Aim of the task: Starting at the line with "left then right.", copy each line through the last one below exactly as written, without any pictures.

Source data:
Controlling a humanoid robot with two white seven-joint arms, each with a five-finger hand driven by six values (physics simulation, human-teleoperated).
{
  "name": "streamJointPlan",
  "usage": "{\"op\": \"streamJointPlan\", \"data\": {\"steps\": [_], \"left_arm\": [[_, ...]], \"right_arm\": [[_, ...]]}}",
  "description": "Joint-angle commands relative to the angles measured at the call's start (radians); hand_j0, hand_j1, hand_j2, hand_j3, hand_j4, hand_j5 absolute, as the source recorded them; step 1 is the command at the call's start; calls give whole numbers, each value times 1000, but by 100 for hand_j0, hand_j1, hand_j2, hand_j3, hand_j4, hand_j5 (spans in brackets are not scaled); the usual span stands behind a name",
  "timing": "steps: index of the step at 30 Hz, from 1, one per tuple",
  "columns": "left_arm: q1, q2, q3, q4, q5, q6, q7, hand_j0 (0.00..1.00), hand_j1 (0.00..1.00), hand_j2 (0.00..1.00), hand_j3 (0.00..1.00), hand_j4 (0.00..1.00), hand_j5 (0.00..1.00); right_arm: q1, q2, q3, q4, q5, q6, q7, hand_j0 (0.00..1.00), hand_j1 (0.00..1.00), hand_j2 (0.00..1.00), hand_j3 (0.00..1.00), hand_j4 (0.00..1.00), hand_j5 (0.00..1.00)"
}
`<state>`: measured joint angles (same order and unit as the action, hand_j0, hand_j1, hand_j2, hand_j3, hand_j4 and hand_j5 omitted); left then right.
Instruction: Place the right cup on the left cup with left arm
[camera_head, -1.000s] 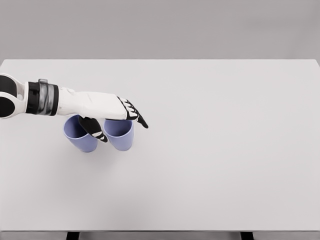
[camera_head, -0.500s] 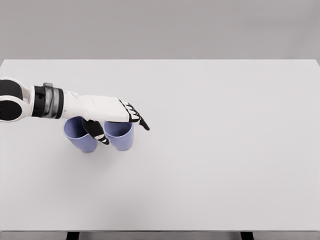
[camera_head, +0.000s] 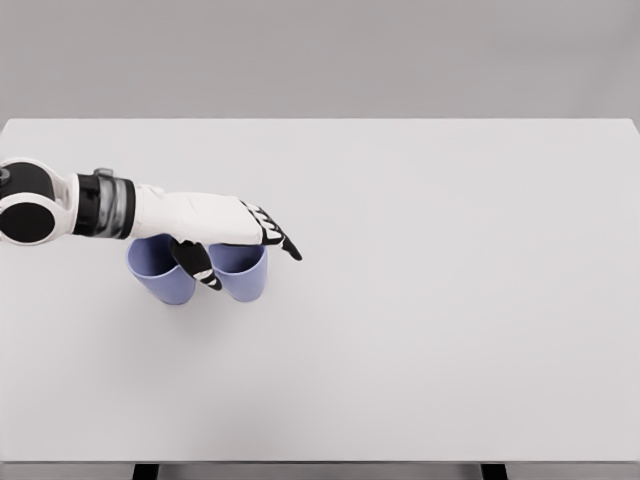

Solution for this task:
`<state>`: measured joint angles (same order and unit as the action, hand_j0, hand_j1, hand_j2, hand_j3, hand_j4 and hand_j5 omitted); left then right.
Instruction: Place the right cup on the left cup with left arm
[camera_head, -1.000s] 
[camera_head, -0.500s] 
[camera_head, +0.000s] 

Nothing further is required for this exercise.